START Recorded data

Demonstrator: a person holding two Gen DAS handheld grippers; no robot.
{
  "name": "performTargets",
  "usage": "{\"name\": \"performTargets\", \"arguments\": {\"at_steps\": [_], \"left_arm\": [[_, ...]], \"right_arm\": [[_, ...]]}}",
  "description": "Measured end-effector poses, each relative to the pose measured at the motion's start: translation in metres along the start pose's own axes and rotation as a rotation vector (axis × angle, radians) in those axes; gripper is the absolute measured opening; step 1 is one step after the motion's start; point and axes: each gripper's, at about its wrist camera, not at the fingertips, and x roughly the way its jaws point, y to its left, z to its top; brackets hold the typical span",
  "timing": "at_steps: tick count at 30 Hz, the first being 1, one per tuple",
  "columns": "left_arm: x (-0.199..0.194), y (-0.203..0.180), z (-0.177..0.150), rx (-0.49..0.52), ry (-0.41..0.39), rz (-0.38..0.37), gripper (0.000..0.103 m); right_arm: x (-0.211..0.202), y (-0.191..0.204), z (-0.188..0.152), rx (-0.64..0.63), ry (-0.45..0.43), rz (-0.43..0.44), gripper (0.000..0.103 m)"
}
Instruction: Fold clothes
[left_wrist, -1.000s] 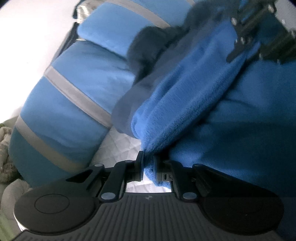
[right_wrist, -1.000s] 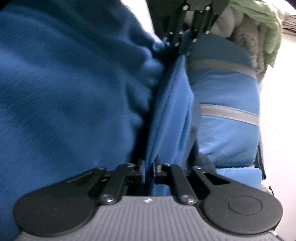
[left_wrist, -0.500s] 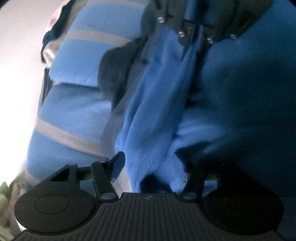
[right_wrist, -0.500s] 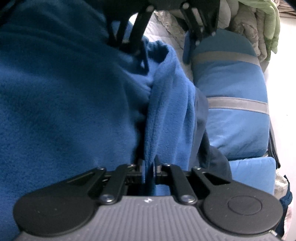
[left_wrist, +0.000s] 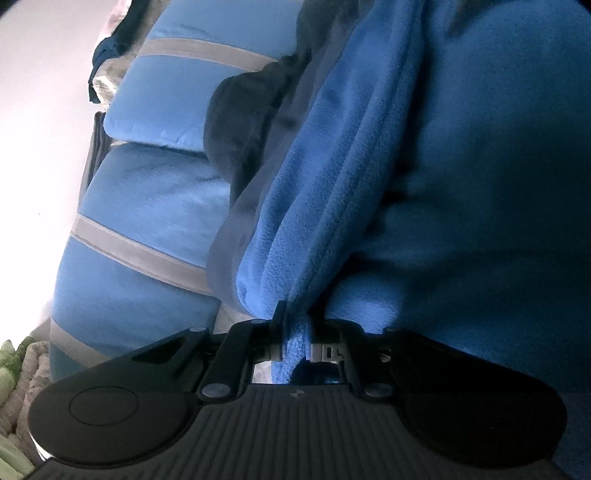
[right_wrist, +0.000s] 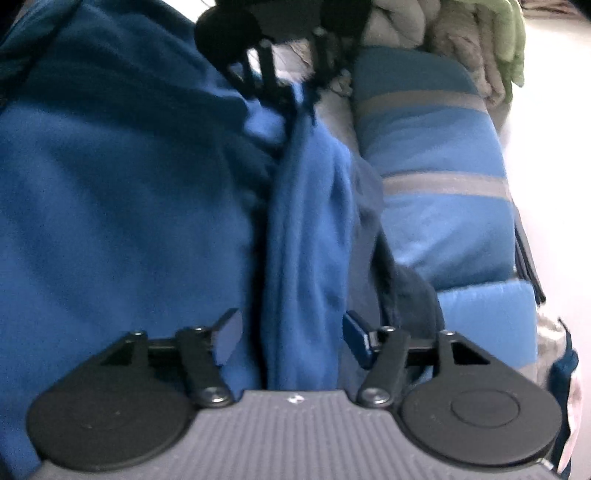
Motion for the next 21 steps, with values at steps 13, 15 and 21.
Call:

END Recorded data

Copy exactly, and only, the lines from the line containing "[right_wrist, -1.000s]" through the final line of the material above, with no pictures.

**Answer box:**
[right_wrist, -1.000s] 
[left_wrist, -0.500s] 
[right_wrist, -0.500s] 
[left_wrist, +0.000s] 
[right_wrist, +0.000s] 
Motion for the next 21 steps, with values at steps 13, 15 and 21.
Call:

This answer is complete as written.